Is it beneficial to fast for 14 hours and eat in a 10-hour window? Why or why not?
Sure, I do not believe in a set time frame for intermittent fasting, some people eat only within a 10 hour window, others only a 4 hour window. If this is new and a person wants to try it they should start out with a longer window and see how their body reacts. If they are struggling with insulin resistance then they will need to ease their way into this type of lifestyle slowly, and in some extreme cases under their doctor’s supervision.
Nutrition and eating patterns do not have to be set in stone, it is good to do some days intermittent fasting and on days where you have an event or intense activity planned I would suggest opting out of intermittent fasting. Training your body to adjust to different ways of fueling will result in metabolic flexibility and improved ability to adapt without being at high risk for health concerns like weight gain, thyroid imbalances, or insulin resistance.

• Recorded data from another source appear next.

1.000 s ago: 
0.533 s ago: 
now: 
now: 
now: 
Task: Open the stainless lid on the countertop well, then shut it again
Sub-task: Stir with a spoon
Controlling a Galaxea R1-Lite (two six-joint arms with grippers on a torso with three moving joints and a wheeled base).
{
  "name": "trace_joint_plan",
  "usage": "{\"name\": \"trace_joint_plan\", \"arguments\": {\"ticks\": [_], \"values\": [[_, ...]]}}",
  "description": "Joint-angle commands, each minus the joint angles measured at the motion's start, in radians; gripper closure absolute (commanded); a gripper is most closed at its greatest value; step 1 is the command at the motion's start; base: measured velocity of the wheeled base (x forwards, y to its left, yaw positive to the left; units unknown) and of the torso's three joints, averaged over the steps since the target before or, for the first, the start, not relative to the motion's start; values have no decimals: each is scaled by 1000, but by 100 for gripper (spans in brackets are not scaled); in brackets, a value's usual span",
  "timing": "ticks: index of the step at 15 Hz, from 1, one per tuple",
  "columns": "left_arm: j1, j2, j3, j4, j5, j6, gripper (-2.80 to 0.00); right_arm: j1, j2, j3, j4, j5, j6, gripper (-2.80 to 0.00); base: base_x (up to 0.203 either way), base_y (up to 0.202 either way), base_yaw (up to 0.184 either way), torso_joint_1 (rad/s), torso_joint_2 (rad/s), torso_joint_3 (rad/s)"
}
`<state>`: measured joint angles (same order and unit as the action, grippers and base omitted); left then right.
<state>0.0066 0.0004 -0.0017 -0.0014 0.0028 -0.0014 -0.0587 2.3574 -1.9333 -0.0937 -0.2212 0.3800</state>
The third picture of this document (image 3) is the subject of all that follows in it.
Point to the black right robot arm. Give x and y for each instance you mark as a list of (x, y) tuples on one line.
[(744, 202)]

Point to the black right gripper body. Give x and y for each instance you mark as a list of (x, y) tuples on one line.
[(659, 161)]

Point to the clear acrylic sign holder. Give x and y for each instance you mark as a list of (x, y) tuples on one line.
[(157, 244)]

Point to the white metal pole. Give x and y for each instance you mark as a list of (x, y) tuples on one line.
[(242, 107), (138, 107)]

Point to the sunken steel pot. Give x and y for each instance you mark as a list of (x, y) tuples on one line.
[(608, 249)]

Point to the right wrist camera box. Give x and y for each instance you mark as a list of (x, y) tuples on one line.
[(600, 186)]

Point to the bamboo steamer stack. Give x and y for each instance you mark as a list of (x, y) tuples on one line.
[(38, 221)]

Does IF actually increase HGH and reduce insulin?
Eating all throughout the day causes fluctuations in insulin levels and it does not give the body a chance to learn how to use its own stored fat for fuel and energy. People who graze on mini meals may suffer from headaches, feelings of low blood sugar and intense hunger cravings (often referred to as “hangry”), or they simply just do not feel satisfied from food. These symptoms are a result of training the body to use the food as a fuel source as opposed to fat stores. This explains why some people “hit the wall” during endurance events and others do not. Those who hit the wall have not trained their body to utilize their fat stores as fuel, they have to depend on the glucose and energy they consumed from food immediately.
There are several studies that suggest elevated levels of Human Growth Hormone (HGH) occurs in conjunction with intermittent fasting, this is simply due to the fact that there is not any spiking of insulin levels which decrease and suppress your body’s ability to produce human growth hormone. Without the insulin spiking decreasing HGH, more is available for metabolic use.